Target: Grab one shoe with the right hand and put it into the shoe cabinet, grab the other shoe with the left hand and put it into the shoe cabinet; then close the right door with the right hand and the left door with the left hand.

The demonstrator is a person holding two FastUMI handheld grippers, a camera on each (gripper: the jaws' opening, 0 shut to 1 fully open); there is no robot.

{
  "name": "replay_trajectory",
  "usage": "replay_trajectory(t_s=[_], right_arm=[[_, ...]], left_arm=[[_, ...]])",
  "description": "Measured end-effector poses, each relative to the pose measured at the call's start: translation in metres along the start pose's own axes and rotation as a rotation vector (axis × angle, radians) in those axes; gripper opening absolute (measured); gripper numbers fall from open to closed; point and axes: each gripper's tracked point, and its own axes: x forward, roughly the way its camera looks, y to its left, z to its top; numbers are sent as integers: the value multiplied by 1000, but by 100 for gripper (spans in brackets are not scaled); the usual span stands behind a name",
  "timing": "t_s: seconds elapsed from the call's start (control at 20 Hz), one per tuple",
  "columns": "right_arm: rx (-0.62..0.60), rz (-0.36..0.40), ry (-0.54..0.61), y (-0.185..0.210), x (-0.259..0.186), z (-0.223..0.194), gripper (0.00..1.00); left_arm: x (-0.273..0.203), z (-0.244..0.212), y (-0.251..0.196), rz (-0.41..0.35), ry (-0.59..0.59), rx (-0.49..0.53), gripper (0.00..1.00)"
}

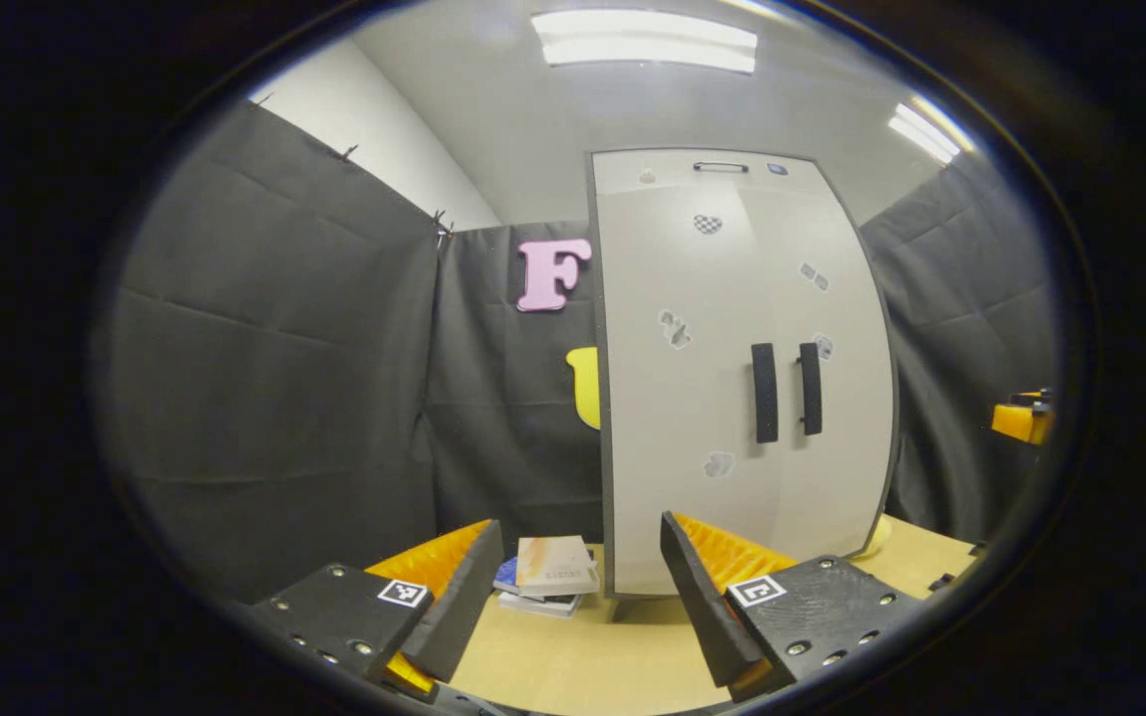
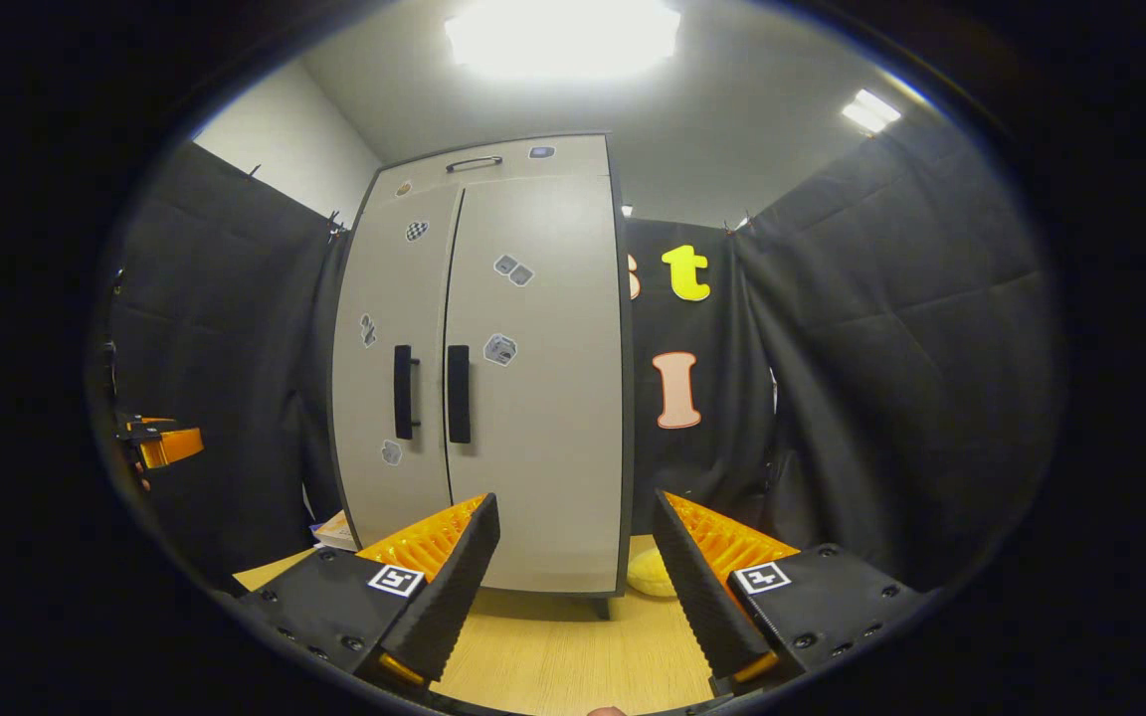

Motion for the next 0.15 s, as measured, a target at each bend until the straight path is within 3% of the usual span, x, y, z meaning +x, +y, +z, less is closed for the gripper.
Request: replay_trajectory(t_s=[0.05, 0.15], right_arm=[[0, 0, -1, 0, 0, -1, 93], [0, 0, 0, 1, 1, 0, 97]], left_arm=[[1, 0, 0, 0, 1, 0, 93], [0, 0, 0, 2, 2, 1, 92]])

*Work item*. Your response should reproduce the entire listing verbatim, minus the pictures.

*Reply*.
Target: Grab one shoe with the right hand and put it into the shoe cabinet, grab the other shoe with the left hand and put it into the shoe cabinet; then close the right door with the right hand and the left door with the left hand.

The demonstrator is a person holding two FastUMI handheld grippers, a camera on each (gripper: the jaws' opening, 0 shut to 1 fully open); there is no robot.

{
  "name": "replay_trajectory",
  "usage": "replay_trajectory(t_s=[_], right_arm=[[_, ...]], left_arm=[[_, ...]])",
  "description": "Measured end-effector poses, each relative to the pose measured at the call's start: translation in metres along the start pose's own axes and rotation as a rotation vector (axis × angle, radians) in those axes; gripper opening absolute (measured); gripper numbers fall from open to closed; point and axes: each gripper's tracked point, and its own axes: x forward, roughly the way its camera looks, y to its left, z to its top; numbers are sent as integers: the value multiplied by 1000, but by 100 for gripper (spans in brackets are not scaled); the usual span stands behind a name",
  "timing": "t_s: seconds elapsed from the call's start (control at 20 Hz), one per tuple",
  "columns": "right_arm: rx (-0.62..0.60), rz (-0.36..0.40), ry (-0.54..0.61), y (-0.185..0.210), x (-0.259..0.186), z (-0.223..0.194), gripper (0.00..1.00); left_arm: x (-0.273..0.203), z (-0.244..0.212), y (-0.251..0.196), rz (-0.41..0.35), ry (-0.59..0.59), rx (-0.49..0.53), gripper (0.00..1.00)"
}


Motion for the next 0.15 s, as measured, a target at each bend until the straight path is within 3% of the usual span, x, y, z meaning +x, +y, +z, less is closed for the gripper.
Request: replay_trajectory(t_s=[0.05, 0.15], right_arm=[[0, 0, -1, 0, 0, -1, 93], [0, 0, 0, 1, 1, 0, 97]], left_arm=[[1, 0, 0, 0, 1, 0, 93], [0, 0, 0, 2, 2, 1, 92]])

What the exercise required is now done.